Programming Languages
Microsoft’s office suite is much written in the programming language C++. Anyone who has used Excel, from that suite, knows it has computational abilities; knows it can sum and average columns, do %age calculations, add to dates, etc. But manipulating the data in excel is limited to that provided by its program. If you want to manipulate data, in ways of your choosing then you should learn a programming language and write programs that do what you want them to do.
There are numerous computational programming languages. Popular are Python, Java, Javascript, C including C++ and C# , Perl and Ruby. Once you learn one, it is easier to learn another, because the ways of data manipulation are much the same. However the language syntax that gets you the desired result can be entirely different as illustrated. Both C++ and Java require a compiler to convert the written syntax into code that machines understand.

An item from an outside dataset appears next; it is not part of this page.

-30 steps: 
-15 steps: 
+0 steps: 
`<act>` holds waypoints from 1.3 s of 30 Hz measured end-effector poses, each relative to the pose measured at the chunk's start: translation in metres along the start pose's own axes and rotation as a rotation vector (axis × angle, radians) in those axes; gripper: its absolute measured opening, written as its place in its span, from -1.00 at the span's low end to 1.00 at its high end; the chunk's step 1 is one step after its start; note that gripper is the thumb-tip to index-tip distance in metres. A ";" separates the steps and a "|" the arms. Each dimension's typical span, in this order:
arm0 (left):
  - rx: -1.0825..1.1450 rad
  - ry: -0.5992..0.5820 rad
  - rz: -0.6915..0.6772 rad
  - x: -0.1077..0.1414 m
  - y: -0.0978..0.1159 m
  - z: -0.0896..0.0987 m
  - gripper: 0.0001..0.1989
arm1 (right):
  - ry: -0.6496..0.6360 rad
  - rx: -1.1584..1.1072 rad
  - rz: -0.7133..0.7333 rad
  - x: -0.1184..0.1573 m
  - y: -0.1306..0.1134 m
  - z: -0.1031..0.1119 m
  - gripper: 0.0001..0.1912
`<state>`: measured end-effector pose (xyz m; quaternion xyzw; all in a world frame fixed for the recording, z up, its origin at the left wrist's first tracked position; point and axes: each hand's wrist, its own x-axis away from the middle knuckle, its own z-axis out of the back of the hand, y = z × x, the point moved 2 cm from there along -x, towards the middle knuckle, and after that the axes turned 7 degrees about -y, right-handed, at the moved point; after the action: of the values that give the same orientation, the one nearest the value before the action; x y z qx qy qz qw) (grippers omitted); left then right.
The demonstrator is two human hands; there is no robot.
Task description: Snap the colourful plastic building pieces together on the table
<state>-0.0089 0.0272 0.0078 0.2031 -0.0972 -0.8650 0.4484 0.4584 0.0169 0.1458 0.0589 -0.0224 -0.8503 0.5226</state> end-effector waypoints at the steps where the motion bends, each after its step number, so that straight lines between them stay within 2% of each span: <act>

You will note that I haven’t included html or css in the above list. They are programming languages, but declarative not computational. When we write something inside the paragraph tags of an hyper text mark up language file we expect that something to appear on the page just as we declared it. If we have a cascading style sheet that has declared font styling for html paragraph tags we expect that something to appear so styled. Many a downloaded html file will include a reference to a javascript file that can modify html on user input or say according to location.
No matter what programming syntax we use it has to be converted into the voltage pulses and binary language that digital machines understand .
From a user point of view pressing a key or combination of keys on a keyboard whilst in say a word application or when sending a message using a phone, tablet or computer will result in either some action or the display of a visible character on a screen.
From the machine’s point of view the keyboard input becomes electronically a rapid sequence of high and low voltages. A high voltage we say equates to a binary 1 and a low voltage to a binary 0. For an explanation of binary and its compressed hexadecimal form read my blog on numbers.

How the machine deals with the input is determined by the program loaded into the machines random access memory from its hard drive storage. The keyboard electronics converts keyboard presses into binary related voltage pulses. The screen electronics convert the binary related voltage pulses into screen pixel data, thereby displaying character shapes that correspond to the keyboard inputs. We measure digital data in bytes. Any 8 bits of 1’s and 0’s is a byte. All of the symbols in the above table use 1 byte of digital data.
Our machines processor has a built in instruction set that recognises and responds to specific binary pulsed voltage code sequences. Opcodes link to the instruction set and tell the processor what to do. Operands lead to binary addresses where further binary instructions or binary data may be found and processed.
The 1’s of software program in memory are electrostatic charged bits whilst 0’s have no charge. Memory charges are maintained by regularly refreshment. The program may access the hard drive for further instructions or for data such as images or text . Older hard drive platters comprise of billions of sectors that are either magnetised (1) or not magnetised (0) whilst a more modern SSD’s (solid state drive) with say a terabyte of storage has upwards of eight trillion toggle type transistors on it whose state does not need refreshing.,
It is essential to understand that all operating software, programs, images, texts and other data are stored as voltage associated 1’s and 0’s. Digital machines do not store pictures or text.